What to do>
Lines with the string "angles" must each be copied from the listing.

Data extract>
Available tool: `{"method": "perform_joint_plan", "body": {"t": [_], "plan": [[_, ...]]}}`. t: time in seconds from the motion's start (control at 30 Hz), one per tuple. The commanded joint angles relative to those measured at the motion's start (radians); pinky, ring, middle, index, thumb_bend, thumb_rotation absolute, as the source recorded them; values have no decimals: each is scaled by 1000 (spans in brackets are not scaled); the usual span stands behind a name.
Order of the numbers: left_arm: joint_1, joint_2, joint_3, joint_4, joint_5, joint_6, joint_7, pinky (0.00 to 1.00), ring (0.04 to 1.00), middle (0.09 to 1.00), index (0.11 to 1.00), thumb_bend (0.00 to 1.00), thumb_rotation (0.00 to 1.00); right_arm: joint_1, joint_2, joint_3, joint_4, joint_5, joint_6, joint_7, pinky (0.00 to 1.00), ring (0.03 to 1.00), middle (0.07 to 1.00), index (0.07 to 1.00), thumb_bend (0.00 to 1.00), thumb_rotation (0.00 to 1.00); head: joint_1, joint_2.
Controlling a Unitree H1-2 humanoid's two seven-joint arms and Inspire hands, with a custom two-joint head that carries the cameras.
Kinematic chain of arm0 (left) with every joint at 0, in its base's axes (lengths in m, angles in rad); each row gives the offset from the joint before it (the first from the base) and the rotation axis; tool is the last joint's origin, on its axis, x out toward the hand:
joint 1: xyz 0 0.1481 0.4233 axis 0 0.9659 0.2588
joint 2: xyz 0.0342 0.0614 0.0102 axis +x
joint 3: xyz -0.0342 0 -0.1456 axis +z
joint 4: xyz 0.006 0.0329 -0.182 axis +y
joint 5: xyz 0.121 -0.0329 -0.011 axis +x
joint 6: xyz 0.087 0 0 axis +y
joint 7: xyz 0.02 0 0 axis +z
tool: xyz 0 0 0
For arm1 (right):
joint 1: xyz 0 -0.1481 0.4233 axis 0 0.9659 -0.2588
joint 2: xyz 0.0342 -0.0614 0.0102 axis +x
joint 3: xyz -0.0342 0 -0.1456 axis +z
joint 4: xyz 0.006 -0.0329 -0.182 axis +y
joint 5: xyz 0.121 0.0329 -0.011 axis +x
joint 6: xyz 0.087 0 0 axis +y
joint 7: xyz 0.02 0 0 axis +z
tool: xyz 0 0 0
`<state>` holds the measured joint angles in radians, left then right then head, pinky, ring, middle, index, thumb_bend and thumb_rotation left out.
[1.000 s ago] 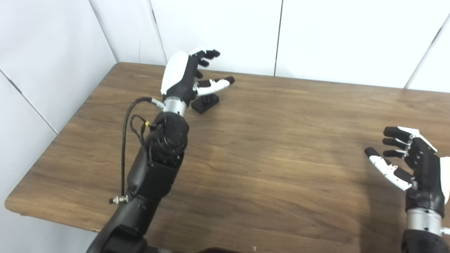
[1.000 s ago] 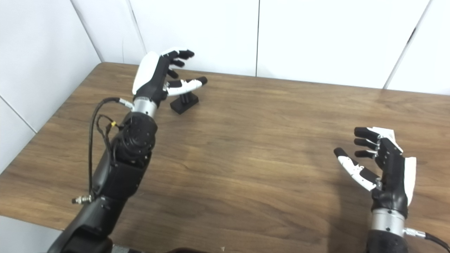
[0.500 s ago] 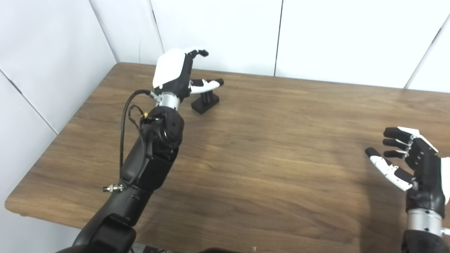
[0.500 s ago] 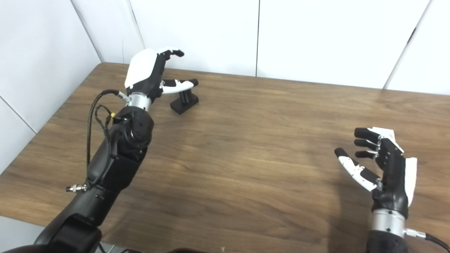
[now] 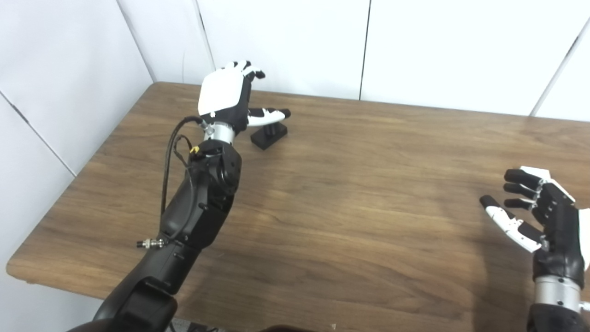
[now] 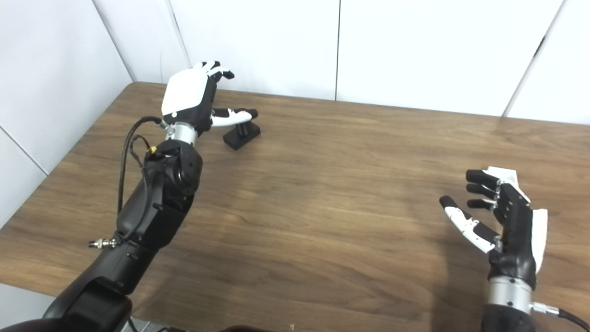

Answer to this task>
Available tool: `{"method": "perform_joint_plan", "body": {"t": [_], "plan": [[_, ...]]}}`. t: time in seconds from the motion's start (control at 30 Hz), one per tuple. The commanded joint angles relative to those measured at the motion's start (radians); pinky, ring, middle, index, thumb_bend, thumb_rotation absolute, as the source recorded them; values have no decimals: each is scaled by 1000 (spans in brackets are not scaled); the usual span stands behind a name.
Kinematic chain of arm0 (left) with every joint at 0, in its base's axes (lengths in m, angles in rad); each row gives the offset from the joint before it (the first from the base) and the rotation axis; tool is the last joint's origin, on its axis, x out toward the hand:
`<state>` holds the measured joint angles in radians, left then right then head, pinky, ring, middle, index, thumb_bend and thumb_rotation left out.

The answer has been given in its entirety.